Work to complete:
Each line starting at the one that contains "yellow snack bag: [273, 205] stays" and ending at the one that contains "The lines of" must be returned exactly, and the rest of the listing is left out.

Dataset entries Block Start

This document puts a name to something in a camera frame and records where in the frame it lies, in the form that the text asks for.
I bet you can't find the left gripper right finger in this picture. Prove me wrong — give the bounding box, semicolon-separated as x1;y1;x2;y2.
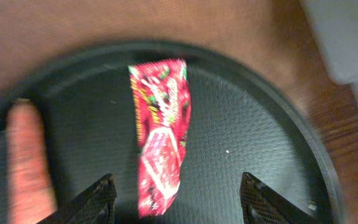
239;172;319;224

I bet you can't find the red snack wrapper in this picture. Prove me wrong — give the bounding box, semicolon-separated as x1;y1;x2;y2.
128;58;191;218

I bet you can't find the carrot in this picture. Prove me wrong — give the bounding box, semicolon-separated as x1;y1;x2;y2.
7;99;57;223

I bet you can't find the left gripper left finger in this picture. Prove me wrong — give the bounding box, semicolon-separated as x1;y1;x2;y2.
39;174;117;224

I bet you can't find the round black tray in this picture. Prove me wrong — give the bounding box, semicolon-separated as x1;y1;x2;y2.
0;41;347;223

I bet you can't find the grey dishwasher rack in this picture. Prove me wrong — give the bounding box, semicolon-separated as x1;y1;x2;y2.
300;0;358;147

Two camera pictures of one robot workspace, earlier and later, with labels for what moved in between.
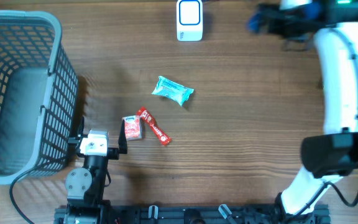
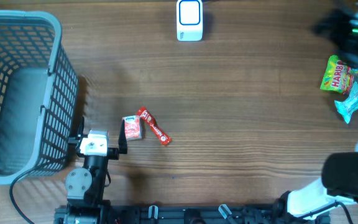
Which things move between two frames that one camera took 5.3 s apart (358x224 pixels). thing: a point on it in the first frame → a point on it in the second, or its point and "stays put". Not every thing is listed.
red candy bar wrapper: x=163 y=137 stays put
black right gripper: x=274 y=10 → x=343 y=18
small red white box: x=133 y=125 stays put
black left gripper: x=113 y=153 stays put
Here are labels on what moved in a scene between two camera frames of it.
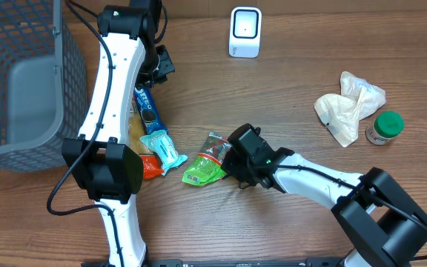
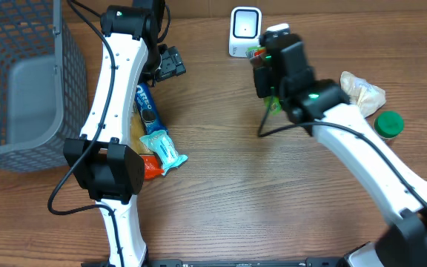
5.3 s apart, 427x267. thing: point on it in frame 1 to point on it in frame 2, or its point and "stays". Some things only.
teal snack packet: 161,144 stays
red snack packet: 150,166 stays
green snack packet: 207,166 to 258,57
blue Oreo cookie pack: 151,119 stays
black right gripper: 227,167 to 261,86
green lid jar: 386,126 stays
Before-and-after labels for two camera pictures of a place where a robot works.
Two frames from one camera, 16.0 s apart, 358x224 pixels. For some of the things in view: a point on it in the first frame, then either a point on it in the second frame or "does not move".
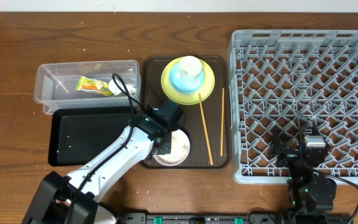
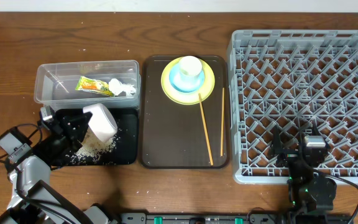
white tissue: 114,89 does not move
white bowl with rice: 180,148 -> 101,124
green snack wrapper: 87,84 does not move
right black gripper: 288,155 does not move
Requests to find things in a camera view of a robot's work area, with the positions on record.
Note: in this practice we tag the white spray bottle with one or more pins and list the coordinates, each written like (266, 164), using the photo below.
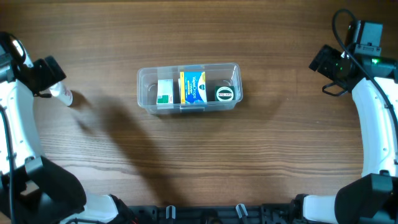
(62, 93)

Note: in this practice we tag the clear plastic container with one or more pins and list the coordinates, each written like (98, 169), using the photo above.
(217, 74)

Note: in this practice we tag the white medicine box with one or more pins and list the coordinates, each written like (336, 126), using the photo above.
(179, 85)

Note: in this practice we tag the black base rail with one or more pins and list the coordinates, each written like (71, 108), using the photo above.
(267, 213)

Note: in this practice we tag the white green box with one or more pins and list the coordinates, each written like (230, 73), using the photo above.
(165, 92)

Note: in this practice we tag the blue yellow VapoDrops box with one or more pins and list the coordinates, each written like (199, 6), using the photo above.
(191, 74)

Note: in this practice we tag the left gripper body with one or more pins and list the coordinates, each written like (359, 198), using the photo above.
(48, 78)

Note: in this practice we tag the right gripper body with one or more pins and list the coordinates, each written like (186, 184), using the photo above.
(325, 66)

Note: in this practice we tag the green round-label box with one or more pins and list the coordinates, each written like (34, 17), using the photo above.
(224, 93)

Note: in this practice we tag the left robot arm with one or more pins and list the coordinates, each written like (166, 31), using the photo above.
(33, 188)

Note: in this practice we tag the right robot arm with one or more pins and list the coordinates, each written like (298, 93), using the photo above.
(372, 82)

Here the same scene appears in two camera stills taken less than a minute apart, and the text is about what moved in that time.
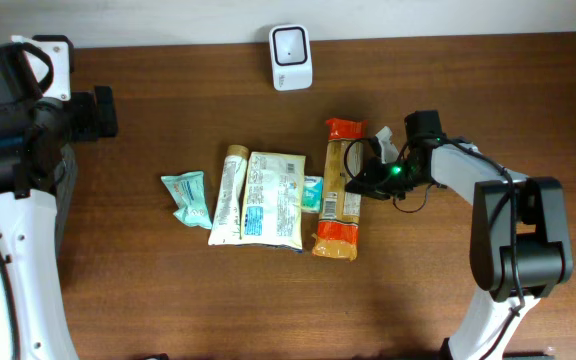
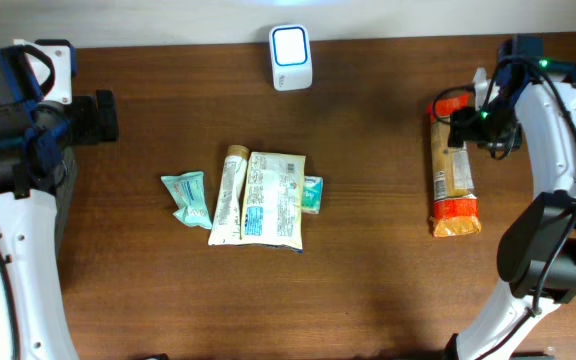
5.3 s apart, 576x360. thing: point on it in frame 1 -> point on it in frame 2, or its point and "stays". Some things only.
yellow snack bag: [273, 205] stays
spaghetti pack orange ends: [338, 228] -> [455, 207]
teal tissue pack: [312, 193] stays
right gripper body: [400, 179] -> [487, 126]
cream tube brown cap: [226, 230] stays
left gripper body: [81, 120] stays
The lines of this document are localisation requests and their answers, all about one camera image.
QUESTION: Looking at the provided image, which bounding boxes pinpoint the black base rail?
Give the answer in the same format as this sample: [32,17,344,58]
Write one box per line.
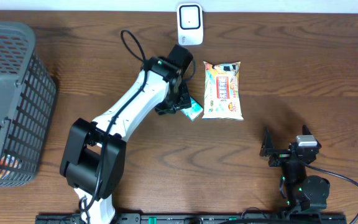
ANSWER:
[35,212,348,224]

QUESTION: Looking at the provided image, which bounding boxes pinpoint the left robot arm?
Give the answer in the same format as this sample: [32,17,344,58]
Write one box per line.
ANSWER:
[60,45,193,223]

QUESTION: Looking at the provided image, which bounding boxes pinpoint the small teal tissue pack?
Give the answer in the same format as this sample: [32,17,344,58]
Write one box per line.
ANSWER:
[181,97,203,121]

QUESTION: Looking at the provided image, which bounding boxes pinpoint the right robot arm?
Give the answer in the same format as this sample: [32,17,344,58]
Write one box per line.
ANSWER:
[259,125,330,220]

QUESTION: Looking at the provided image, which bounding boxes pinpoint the grey plastic mesh basket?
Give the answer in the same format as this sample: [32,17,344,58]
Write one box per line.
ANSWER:
[0,21,58,187]

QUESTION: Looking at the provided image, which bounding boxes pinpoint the white barcode scanner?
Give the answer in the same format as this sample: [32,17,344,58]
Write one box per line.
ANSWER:
[177,2,204,46]

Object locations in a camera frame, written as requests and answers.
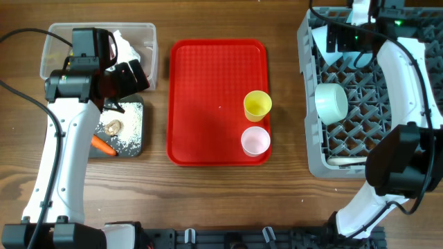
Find light blue rice bowl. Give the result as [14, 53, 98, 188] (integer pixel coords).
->
[311, 25, 343, 66]

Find white napkin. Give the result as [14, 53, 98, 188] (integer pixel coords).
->
[107, 30, 141, 71]

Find brown food lump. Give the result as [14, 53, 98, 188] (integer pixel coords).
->
[104, 120, 122, 136]

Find green bowl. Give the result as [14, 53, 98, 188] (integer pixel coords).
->
[314, 83, 348, 125]

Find orange carrot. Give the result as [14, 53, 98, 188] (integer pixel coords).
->
[91, 135, 117, 156]

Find yellow cup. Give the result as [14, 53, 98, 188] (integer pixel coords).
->
[244, 91, 272, 122]

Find white plastic spoon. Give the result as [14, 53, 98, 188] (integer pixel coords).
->
[326, 157, 367, 166]

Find light blue plate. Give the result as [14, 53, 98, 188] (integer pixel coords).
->
[343, 11, 375, 70]

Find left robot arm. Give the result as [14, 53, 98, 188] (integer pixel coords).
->
[1, 28, 153, 248]

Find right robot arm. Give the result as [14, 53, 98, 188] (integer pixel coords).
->
[325, 1, 442, 240]

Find grey dishwasher rack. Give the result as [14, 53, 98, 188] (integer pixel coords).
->
[297, 11, 442, 178]

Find clear plastic bin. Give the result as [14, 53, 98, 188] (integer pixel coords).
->
[39, 22, 159, 91]

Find black tray bin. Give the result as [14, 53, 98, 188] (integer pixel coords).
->
[94, 94, 145, 158]

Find spilled rice pile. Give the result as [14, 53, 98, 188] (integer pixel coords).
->
[95, 102, 144, 156]

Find red serving tray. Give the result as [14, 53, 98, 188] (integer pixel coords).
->
[166, 39, 271, 167]

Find pink cup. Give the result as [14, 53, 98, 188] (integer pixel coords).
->
[241, 127, 271, 157]

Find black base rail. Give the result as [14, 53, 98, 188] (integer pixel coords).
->
[145, 227, 388, 249]

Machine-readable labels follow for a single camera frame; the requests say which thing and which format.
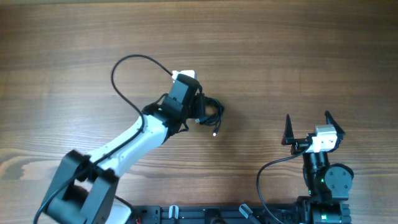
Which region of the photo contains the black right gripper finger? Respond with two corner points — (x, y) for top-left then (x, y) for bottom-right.
(325, 110), (345, 137)
(281, 114), (295, 146)

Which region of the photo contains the black USB cable bundle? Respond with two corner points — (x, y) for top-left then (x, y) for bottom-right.
(195, 96), (225, 137)

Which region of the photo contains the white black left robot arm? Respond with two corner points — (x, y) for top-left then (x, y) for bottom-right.
(34, 70), (205, 224)

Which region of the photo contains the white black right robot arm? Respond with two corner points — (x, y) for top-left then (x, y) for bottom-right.
(282, 111), (354, 224)

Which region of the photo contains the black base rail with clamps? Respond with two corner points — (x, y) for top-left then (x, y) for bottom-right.
(129, 203), (308, 224)

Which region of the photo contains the black left camera cable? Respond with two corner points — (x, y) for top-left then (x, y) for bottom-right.
(32, 54), (174, 224)

Dataset entries Block End

Exercise answer:
yellow snack bag: [273, 205] stays
spaghetti pack orange ends: [338, 228] -> [455, 207]
teal tissue pack: [312, 193] stays
right gripper body: [400, 179] -> [487, 126]
cream tube brown cap: [226, 230] stays
left gripper body: [81, 120] stays
The lines of this document are localisation requests and their answers, all about one camera image.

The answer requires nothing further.